Emily Wilson is Associate Professor of Classical Studies at the University of Pennsylvania. She is the author of "Mocked with Death: Tragic Overliving from Sophocles to Milton" (2004), "The Death of Socrates: Hero, Villain, Chatterbox, Saint" (2007) and "Six Tragedies of Seneca" (2010). Philosophy is arguably the most famous legacy bequeathed by the classical world to the modern age. But what is 'philosophy'? Is it an intellectual discipline, as it tends to be categorised in today's academic departments of philosophy? Or is it a venerable and ultimately spiritual or psychological process of attaining the Good, however that is understood? For the ancient Greeks and Romans, 'philosophy' meant something very different and much broader than the present-day university discipline.
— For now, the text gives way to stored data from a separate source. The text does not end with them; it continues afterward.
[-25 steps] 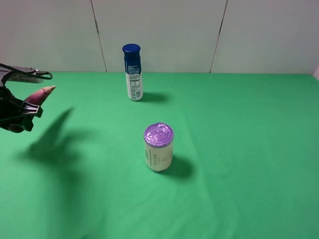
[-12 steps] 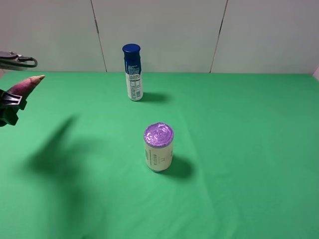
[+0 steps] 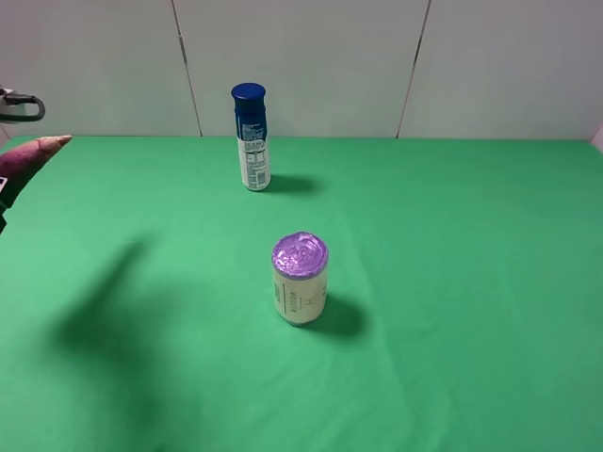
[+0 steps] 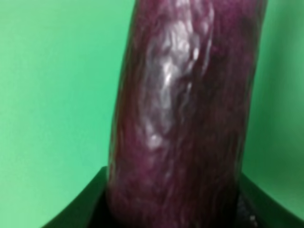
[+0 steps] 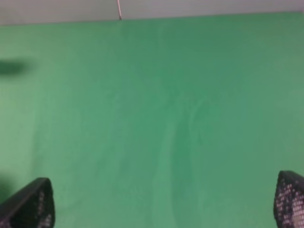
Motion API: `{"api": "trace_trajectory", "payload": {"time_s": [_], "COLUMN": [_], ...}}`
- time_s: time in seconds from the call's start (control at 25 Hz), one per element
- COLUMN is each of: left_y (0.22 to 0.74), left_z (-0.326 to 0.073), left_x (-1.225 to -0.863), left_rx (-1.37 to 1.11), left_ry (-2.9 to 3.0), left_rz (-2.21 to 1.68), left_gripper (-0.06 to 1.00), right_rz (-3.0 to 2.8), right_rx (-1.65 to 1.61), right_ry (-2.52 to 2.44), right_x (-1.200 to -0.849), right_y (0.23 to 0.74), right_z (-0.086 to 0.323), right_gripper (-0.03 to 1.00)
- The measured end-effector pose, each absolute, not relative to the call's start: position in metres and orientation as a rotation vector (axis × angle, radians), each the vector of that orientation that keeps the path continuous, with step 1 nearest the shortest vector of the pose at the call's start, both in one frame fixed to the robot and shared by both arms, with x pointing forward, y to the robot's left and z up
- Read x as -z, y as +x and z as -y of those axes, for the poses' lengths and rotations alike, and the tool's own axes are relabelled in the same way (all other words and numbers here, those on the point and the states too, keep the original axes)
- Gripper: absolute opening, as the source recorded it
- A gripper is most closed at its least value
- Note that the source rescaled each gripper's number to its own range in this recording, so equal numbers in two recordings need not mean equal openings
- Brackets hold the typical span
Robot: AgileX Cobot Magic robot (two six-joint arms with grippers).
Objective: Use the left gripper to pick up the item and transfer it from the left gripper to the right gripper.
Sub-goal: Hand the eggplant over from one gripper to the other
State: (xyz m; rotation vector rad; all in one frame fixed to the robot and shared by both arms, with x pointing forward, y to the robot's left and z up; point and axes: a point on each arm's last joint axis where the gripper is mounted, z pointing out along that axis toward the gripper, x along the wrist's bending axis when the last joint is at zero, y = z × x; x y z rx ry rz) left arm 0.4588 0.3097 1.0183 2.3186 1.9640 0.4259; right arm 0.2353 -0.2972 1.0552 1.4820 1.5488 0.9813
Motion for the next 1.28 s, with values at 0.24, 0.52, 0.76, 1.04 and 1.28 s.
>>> {"api": "trace_trajectory", "payload": {"time_s": [0.24,0.52,0.76,1.04,1.28], "left_y": [0.46,0.465,0.468,0.463,0.458], "left_z": [-0.278,-0.254,-0.232,-0.206,-0.195], "left_x": [-1.041,-1.075,-1.108,-1.129,-1.131], "left_rx": [-0.397,-0.451,-0.455,-0.335,-0.241], "left_ry": [2.591,2.702,2.684,2.614,2.565], "left_rz": [-1.65,-1.383,-1.142,-0.775,-0.589], "left_gripper": [0.0,0.0,0.0,0.0,0.0], "right_rz": [-1.55,-1.636,-1.778,-1.873,-2.045], "right_rx": [-0.984,-0.979,-1.049,-1.261,-1.35], "right_ry": [1.483,1.57,1.574,1.398,1.248], "right_x": [-1.055,-1.073,-1.088,-1.099,-1.097], "right_y": [0.235,0.255,0.29,0.322,0.343], "right_z": [0.297,0.292,0.281,0.263,0.245], "right_gripper": [1.0,1.0,1.0,1.0,1.0]}}
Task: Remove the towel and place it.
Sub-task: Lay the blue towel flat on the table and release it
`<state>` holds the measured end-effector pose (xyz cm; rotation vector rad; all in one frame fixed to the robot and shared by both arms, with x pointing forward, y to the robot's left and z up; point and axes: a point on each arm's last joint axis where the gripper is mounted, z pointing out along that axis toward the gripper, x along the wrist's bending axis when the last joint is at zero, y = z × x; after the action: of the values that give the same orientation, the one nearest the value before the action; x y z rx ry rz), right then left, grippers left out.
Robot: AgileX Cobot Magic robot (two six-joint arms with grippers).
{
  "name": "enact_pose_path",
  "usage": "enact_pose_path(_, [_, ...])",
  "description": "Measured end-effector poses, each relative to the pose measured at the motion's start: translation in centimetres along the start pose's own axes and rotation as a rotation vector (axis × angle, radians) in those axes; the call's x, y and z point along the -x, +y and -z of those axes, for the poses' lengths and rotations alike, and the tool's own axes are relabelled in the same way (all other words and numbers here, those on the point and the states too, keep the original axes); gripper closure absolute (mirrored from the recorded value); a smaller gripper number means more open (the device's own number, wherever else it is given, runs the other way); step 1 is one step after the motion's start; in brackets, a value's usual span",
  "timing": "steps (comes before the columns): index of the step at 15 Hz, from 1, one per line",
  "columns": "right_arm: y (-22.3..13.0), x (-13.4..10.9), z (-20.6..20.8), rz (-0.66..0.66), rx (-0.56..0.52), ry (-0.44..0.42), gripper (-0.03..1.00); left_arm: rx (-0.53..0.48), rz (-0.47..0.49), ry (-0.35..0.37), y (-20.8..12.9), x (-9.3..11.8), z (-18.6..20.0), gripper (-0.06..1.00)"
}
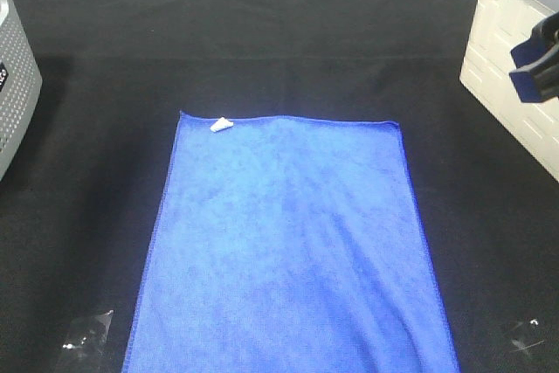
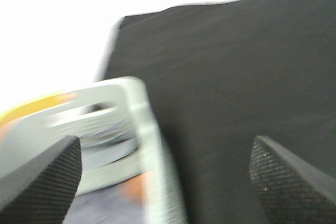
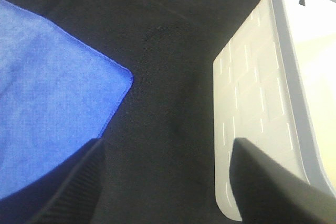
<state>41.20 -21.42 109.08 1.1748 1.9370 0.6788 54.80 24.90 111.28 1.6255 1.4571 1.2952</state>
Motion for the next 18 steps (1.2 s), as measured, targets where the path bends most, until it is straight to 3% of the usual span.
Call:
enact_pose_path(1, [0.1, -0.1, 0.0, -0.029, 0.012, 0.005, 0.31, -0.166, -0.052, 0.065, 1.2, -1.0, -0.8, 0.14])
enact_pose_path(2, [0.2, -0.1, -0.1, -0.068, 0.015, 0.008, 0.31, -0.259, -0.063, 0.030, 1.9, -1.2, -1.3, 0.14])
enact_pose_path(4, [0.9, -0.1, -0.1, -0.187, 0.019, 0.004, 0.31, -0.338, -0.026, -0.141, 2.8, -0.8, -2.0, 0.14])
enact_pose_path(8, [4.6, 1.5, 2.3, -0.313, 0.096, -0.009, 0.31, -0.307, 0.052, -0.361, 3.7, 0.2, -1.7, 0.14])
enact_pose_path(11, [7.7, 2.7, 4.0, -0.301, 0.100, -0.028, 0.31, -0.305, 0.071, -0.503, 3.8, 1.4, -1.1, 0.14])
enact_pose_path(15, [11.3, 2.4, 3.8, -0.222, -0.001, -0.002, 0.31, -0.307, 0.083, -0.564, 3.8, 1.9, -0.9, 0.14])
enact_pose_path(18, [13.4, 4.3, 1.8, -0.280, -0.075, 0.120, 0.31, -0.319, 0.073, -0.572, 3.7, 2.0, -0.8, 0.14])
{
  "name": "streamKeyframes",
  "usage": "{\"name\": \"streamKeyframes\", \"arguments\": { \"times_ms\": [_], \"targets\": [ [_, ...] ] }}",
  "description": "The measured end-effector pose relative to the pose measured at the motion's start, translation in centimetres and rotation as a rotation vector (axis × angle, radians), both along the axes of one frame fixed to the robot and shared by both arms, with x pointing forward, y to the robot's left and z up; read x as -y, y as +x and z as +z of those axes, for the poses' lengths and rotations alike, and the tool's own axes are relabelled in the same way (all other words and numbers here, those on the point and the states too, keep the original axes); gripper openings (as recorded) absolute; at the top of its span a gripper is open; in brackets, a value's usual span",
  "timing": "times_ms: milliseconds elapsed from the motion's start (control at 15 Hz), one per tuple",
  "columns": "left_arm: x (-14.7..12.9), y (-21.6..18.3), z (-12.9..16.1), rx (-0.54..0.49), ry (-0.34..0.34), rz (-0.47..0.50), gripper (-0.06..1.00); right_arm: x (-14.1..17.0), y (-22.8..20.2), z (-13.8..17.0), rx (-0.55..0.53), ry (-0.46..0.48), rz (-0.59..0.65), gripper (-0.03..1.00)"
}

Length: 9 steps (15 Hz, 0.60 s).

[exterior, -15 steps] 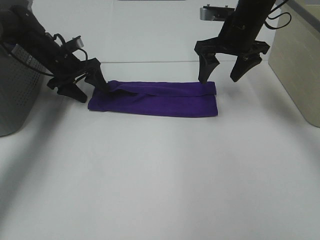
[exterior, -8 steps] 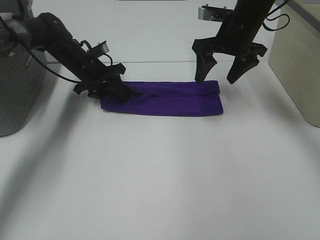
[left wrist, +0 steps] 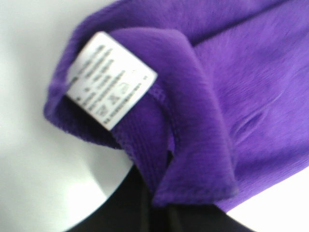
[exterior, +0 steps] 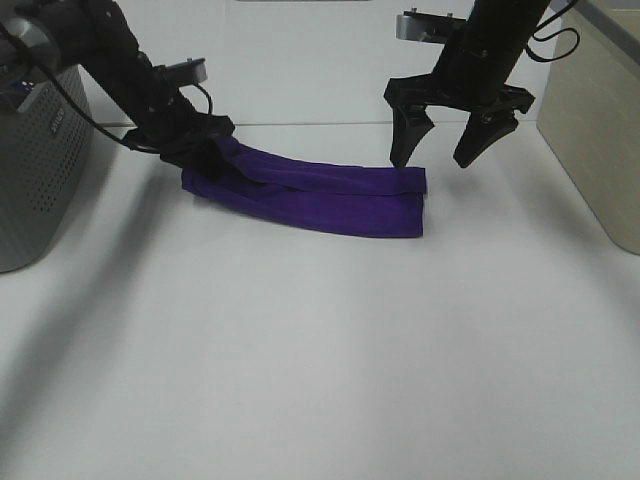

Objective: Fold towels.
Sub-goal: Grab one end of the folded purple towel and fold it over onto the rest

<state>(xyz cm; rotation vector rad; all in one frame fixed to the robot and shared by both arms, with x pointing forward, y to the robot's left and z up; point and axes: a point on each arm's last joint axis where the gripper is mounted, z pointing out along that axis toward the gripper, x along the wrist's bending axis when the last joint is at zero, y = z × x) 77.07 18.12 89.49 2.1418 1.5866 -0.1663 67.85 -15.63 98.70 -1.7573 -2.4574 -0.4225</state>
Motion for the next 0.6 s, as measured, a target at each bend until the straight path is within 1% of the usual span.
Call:
{"name": "streamKeyframes", "arguments": {
  "times_ms": [133, 200, 267, 400, 600],
  "targets": [
    [0.0, 0.3, 2.4, 0.062, -0.012, 0.006, 0.00, 0.0, 0.0, 0.0, 0.000, 0.000, 0.000, 0.83],
    [0.2, 0.3, 3.4, 0.080, -0.030, 0.000, 0.00, 0.0, 0.0, 0.0, 0.000, 0.000, 0.000, 0.83],
    [0.9, 0.1, 4.3, 0.101, -0.061, -0.028, 0.00, 0.0, 0.0, 0.0, 0.000, 0.000, 0.000, 0.83],
    [3.5, -0.5, 4.7, 0.120, -0.121, -0.112, 0.00, 0.1, -0.2, 1.1, 0.025, 0.002, 0.001, 0.82],
    [8.4, -2.2, 4.6, 0.123, -0.136, -0.224, 0.00, 0.4, -1.0, 4.5, 0.098, 0.015, 0.002, 0.81]
  ]
}}
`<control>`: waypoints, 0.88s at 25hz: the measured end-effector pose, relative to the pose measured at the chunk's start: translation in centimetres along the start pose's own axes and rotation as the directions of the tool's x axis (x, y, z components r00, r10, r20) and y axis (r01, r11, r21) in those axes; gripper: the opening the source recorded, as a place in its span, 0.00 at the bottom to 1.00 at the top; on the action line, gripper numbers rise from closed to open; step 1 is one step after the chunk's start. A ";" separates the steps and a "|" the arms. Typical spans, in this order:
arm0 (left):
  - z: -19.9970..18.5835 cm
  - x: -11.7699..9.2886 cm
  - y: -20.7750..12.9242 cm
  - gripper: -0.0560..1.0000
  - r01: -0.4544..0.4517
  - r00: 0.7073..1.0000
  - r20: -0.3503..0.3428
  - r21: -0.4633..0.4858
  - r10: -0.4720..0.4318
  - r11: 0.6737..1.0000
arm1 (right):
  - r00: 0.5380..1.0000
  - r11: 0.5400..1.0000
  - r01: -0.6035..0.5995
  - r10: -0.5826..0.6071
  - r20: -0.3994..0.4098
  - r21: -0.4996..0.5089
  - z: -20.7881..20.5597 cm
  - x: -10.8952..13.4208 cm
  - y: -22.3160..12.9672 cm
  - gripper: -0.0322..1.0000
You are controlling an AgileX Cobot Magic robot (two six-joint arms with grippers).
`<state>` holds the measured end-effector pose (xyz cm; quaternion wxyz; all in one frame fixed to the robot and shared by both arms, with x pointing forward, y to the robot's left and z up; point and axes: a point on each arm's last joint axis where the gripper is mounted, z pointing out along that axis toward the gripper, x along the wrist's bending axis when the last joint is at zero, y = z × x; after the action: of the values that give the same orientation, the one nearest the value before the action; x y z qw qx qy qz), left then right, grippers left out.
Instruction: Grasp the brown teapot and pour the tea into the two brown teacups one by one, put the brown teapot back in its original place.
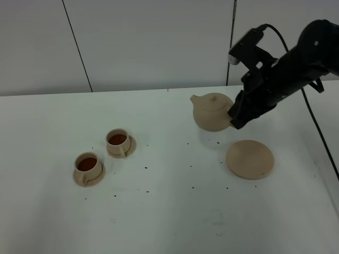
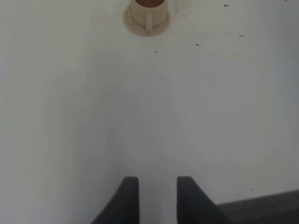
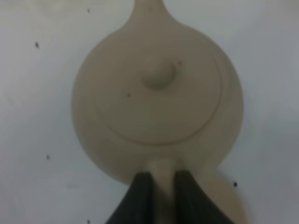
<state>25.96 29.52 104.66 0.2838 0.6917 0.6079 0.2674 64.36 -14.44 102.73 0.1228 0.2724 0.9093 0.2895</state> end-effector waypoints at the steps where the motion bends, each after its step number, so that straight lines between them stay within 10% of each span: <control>1: 0.0 0.0 0.0 0.31 0.000 1.000 0.000 0.000 0.000 1.000 | 1.000 1.000 -0.003 0.003 0.002 0.004 0.0 0.0 -0.3 0.12; 22: 0.0 0.0 0.0 0.31 0.000 1.000 0.000 0.000 0.000 1.000 | 0.984 0.990 -0.141 0.141 0.113 -0.004 0.4 1.0 -6.0 0.12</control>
<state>25.96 29.52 104.66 0.2838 0.6917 0.6079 0.2674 61.19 -17.76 98.76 0.1525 0.3523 0.8800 0.2798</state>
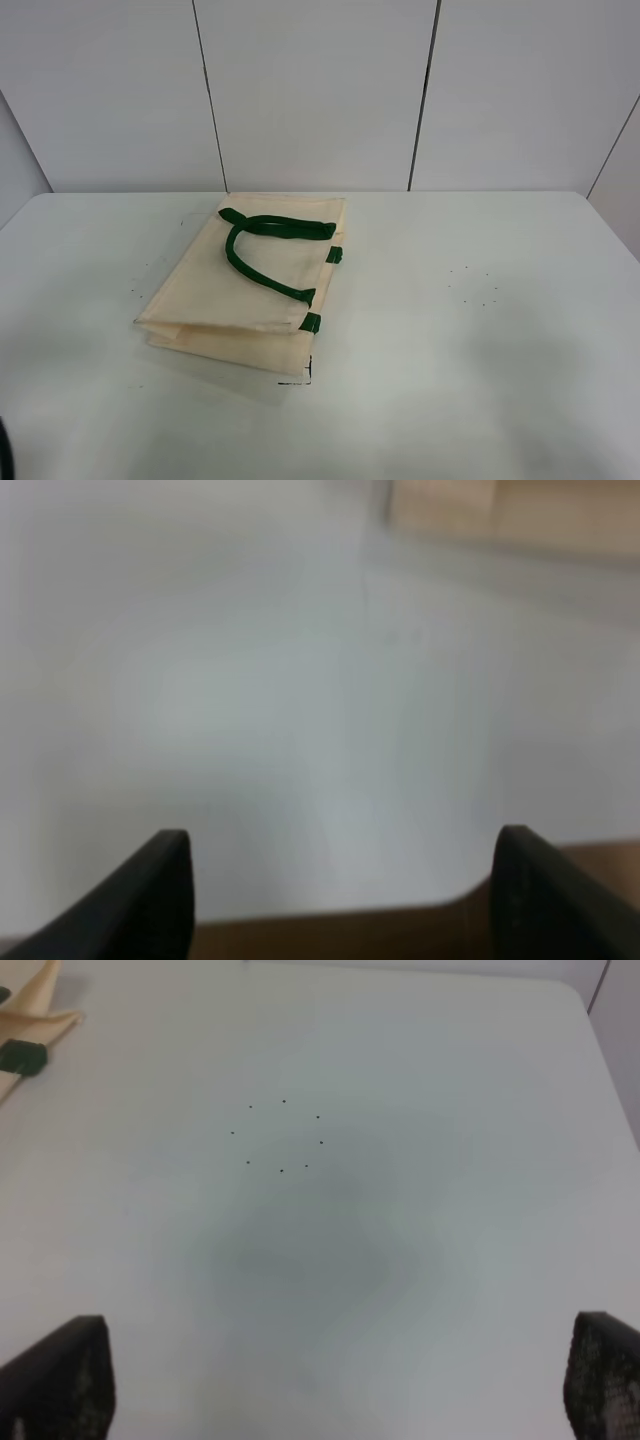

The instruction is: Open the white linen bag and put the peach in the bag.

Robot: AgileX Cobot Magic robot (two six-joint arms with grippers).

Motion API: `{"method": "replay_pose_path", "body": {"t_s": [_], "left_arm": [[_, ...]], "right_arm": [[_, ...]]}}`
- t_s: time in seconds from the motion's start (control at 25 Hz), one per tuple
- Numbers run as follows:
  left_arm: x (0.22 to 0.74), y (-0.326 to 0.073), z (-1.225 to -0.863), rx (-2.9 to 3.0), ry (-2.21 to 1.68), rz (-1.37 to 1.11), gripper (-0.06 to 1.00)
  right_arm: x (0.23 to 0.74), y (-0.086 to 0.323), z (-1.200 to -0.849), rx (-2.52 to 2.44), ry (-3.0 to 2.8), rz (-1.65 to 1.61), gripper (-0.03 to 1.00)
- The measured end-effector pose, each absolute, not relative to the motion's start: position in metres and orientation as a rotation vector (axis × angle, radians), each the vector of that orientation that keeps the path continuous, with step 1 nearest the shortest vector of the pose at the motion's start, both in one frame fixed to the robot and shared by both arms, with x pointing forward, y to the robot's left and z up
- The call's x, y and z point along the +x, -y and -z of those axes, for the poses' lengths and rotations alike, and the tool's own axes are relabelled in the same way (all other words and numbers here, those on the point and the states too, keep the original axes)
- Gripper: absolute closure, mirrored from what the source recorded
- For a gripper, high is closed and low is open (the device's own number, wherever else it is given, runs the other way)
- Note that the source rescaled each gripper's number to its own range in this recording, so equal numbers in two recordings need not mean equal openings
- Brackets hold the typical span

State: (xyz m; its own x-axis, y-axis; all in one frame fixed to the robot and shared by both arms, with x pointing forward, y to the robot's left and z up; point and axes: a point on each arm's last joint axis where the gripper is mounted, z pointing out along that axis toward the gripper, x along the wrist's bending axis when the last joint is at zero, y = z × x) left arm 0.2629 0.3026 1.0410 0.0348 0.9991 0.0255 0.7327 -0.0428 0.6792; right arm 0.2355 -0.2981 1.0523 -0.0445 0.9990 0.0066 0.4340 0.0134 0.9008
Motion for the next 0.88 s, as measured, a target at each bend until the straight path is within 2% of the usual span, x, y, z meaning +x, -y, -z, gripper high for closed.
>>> {"method": "replay_pose_path", "body": {"t_s": [0.32,0.88], "left_arm": [[0.231,-0.304,-1.042,1.673,-1.605,-0.868,0.05],[0.229,-0.304,-1.042,1.664,-1.597,-0.875,0.05]], "right_arm": [[0.236,0.298,-1.052,1.508,-1.57,-0.993,-0.03],[0.236,0.298,-1.052,1.508,-1.57,-0.993,-0.03]]}}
In her lively and engaging new book, Emily Wilson shows that this amounts to more than just the philological change in a word. She points to fundamental differences between ancient and modern ideas about reason, wisdom, theology, science, psychology, ethics and what it is to be fully human.
Exploring diverse thinkers like Socrates, Xenophanes, Thales, Plato, Aristotle, Protagoras, Heraclitus, Hobbes, Descartes, Kuhn and Popper, the author discusses broad themes and schools - including the pre-Socratics and Sophists - in the history of ideas. In a fascinating discussion Wilson concludes that antiquity, for all its impact on later ages, promoted a bolder kind of philosophical scepticism than anything common in modernity.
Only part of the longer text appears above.